Crystal-GRID: Study of orientation-dependent slowing-down in single-crystalline ZnS

Crystal-GRID is a direct method to study orientation-dependent slowing down of recoil atoms in mono-crystals at intermediate recoil velocities of up to 1 Angstrom/fs. The method is based on the excitation of nuclei by neutron capture and their deexcitation by successive photon emissions. A first photon emission leads to a recoil of a few 100 eV. Special deexcitation channels are considered where the recoiling nucleus is not yet at rest when the second photon is emitted. The Doppler shifted energy of this second gamma quantum is measured. When observing many deexcitations a Doppler broadened gamma line shape is obtained.

The slowing down of recoiling atoms is anisotropic due to the regular and discrete positions of the collision partners in a lattice. The use of single-crystalline targets allows to observe this anisotropy via a pronounced structure of the Doppler broadened gamma line. As the Doppler shift only depends on the projection of recoil velocities on the axis of observation, different line shapes can be obtained when performing various measurements with crystals aligned differently.

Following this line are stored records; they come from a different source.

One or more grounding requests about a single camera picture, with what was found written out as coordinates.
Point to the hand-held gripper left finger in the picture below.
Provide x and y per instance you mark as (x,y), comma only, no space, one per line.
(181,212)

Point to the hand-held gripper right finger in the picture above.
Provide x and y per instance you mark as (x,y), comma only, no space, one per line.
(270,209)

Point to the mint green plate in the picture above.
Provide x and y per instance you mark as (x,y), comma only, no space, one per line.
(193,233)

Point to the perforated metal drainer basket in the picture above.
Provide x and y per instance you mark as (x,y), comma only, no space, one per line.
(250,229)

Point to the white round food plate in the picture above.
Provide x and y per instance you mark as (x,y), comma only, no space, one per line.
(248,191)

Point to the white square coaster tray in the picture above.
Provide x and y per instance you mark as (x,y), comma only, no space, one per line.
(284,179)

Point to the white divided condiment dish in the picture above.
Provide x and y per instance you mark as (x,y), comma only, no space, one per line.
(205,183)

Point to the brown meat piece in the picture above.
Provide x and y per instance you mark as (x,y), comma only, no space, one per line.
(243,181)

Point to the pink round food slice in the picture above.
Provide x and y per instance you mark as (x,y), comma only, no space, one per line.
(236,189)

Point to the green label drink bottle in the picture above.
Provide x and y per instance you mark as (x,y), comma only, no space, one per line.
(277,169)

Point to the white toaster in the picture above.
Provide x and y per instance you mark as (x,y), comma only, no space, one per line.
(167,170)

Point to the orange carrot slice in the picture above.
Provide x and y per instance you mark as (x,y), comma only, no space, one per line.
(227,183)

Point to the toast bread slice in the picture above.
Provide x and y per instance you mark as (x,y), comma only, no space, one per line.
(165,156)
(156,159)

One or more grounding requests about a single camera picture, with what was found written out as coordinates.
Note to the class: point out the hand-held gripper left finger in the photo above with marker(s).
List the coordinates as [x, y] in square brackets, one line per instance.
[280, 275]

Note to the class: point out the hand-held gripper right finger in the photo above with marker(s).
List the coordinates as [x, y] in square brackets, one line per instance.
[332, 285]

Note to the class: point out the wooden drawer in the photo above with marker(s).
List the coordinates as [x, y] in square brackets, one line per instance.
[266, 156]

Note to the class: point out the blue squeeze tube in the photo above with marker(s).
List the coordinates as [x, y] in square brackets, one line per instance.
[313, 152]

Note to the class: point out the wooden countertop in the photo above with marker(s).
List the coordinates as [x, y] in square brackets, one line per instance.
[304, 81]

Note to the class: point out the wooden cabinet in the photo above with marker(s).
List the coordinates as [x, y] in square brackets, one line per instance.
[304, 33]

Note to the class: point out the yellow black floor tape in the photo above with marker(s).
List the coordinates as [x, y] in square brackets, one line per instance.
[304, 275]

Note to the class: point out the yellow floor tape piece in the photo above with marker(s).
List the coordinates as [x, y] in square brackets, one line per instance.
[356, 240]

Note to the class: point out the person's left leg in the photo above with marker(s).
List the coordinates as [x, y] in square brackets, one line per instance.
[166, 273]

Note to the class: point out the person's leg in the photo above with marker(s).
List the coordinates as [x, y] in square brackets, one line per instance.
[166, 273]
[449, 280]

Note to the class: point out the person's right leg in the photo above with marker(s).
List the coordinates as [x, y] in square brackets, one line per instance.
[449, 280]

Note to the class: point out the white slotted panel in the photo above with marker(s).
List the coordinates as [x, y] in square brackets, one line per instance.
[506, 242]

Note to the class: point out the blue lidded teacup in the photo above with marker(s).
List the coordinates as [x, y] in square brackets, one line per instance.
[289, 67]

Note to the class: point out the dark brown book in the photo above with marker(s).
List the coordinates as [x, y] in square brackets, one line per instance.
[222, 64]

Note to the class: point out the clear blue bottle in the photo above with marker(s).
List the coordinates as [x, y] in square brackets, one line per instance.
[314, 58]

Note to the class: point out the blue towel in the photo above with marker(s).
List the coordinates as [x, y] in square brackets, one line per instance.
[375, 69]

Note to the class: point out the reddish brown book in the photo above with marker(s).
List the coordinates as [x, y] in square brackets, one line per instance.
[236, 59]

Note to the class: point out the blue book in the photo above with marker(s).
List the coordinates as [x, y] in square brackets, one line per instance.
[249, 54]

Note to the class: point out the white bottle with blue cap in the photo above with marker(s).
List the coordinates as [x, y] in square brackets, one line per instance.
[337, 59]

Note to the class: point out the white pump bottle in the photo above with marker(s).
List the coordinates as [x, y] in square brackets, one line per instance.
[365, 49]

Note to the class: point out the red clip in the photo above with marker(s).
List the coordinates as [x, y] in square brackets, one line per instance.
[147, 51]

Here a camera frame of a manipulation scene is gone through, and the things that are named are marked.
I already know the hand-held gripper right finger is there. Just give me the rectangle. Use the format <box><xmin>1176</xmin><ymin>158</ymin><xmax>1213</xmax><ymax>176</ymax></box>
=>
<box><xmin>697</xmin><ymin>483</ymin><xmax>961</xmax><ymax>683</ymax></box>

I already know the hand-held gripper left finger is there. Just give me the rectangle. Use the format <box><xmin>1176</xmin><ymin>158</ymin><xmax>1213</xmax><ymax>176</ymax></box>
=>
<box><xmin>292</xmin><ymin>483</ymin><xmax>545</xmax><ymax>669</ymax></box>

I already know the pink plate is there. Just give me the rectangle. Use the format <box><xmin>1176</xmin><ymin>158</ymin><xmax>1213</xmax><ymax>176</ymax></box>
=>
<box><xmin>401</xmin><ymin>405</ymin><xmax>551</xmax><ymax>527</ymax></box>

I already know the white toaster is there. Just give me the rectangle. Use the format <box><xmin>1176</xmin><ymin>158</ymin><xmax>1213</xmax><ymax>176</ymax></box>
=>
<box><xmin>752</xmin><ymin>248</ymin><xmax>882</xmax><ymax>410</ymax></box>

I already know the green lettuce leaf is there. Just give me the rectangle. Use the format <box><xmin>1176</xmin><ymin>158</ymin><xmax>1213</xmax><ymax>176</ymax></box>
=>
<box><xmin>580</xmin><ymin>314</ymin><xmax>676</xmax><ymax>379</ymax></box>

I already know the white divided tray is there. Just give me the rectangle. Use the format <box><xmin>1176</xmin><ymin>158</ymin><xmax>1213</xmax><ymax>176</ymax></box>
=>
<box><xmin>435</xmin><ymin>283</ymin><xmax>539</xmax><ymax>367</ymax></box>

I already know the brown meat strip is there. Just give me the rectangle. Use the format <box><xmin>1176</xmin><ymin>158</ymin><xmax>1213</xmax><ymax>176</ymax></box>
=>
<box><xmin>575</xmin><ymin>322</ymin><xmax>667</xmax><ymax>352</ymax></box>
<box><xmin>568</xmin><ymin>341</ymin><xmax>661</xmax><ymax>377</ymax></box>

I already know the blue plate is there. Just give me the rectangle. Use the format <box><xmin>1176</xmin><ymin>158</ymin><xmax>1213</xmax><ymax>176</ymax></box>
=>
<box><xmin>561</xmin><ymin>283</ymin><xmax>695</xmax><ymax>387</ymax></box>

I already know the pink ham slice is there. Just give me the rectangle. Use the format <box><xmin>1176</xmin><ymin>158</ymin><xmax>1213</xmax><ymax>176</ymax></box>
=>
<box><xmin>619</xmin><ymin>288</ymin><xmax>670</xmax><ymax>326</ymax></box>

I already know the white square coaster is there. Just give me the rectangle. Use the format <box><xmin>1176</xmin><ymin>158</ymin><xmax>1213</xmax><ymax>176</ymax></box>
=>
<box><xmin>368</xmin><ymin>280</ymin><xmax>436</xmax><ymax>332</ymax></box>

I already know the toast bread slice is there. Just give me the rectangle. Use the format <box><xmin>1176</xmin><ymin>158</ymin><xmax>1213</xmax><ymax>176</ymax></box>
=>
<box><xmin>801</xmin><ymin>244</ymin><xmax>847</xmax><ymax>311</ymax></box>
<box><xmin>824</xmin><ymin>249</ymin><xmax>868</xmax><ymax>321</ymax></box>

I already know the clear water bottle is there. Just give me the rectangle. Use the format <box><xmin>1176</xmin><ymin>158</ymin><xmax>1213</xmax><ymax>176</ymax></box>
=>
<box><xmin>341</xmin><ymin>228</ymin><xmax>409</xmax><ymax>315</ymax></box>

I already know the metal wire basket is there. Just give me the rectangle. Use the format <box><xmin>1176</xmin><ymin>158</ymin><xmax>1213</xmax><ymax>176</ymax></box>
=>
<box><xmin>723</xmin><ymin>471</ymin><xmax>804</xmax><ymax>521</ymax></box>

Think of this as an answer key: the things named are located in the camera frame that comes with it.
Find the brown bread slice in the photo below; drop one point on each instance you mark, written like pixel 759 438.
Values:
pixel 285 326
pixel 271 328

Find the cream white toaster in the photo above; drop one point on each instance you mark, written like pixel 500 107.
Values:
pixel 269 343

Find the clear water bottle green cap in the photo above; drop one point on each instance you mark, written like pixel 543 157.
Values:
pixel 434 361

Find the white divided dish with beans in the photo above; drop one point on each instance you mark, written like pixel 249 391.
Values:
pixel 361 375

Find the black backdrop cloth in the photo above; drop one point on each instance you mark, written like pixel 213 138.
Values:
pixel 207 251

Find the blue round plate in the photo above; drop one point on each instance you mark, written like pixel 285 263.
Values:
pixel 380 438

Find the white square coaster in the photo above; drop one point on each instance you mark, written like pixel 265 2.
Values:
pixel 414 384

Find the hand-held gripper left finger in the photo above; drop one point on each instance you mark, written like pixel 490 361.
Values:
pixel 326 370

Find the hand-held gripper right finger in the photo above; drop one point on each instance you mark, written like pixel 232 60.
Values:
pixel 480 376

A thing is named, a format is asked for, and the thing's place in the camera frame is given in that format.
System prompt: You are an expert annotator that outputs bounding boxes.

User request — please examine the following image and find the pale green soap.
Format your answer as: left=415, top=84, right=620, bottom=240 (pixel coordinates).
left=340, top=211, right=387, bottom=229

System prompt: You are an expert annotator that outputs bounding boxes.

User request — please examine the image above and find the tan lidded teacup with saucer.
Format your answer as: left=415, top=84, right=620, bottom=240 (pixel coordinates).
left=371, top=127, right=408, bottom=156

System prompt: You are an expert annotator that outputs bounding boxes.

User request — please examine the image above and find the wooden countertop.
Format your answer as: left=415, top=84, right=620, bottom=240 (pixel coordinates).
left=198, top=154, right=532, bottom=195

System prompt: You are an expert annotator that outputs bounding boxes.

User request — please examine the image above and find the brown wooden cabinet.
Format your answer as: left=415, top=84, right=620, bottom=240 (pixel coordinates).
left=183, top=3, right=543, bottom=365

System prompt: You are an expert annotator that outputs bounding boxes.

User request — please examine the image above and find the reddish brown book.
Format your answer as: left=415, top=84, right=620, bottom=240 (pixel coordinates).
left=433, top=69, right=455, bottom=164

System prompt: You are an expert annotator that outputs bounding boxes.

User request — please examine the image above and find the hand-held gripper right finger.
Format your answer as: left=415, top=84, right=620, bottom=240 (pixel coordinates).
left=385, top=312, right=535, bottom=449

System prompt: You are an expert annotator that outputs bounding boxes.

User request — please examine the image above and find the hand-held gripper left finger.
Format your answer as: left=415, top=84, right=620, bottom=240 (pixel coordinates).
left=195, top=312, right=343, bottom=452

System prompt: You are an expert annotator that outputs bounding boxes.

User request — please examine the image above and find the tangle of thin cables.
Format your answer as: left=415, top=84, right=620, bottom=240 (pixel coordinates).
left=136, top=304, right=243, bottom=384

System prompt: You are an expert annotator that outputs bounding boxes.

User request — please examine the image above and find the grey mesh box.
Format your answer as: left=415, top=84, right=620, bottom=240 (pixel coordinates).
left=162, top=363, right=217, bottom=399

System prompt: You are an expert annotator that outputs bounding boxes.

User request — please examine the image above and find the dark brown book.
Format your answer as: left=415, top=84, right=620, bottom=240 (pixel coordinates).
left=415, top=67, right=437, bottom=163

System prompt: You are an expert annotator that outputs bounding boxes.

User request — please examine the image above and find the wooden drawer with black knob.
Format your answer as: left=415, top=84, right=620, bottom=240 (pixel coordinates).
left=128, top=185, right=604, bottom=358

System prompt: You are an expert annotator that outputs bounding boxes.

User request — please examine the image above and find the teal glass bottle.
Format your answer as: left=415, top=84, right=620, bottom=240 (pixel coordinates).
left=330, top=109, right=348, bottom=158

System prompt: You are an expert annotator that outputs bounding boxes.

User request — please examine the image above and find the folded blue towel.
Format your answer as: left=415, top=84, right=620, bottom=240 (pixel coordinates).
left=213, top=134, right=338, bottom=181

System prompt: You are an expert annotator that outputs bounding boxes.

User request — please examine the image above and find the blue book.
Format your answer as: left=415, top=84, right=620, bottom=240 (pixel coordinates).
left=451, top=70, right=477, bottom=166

Measurements have been carried out with the high-precision gamma spectrometers GAMS 4 and GAMS 5 at the ILL. Doppler broadened line shapes could be obtained using ZnS single crystals in three orientations. They are compared to predictions from molecular dynamics (MD) simulations. Thereby, parameters of classical interatomic potentials describing the slowing down have been extracted.

Detailed results will be presented for ZnS, showing that the universal screened Coulomb potentials (ZBL, KrC) have to be modified in the examined energy region. Using the modified potentials, effects such as channelling and blocking have been studied by computer simulations. It will be discussed to which extent the potential corrections are important for simulations of ion beam techniques.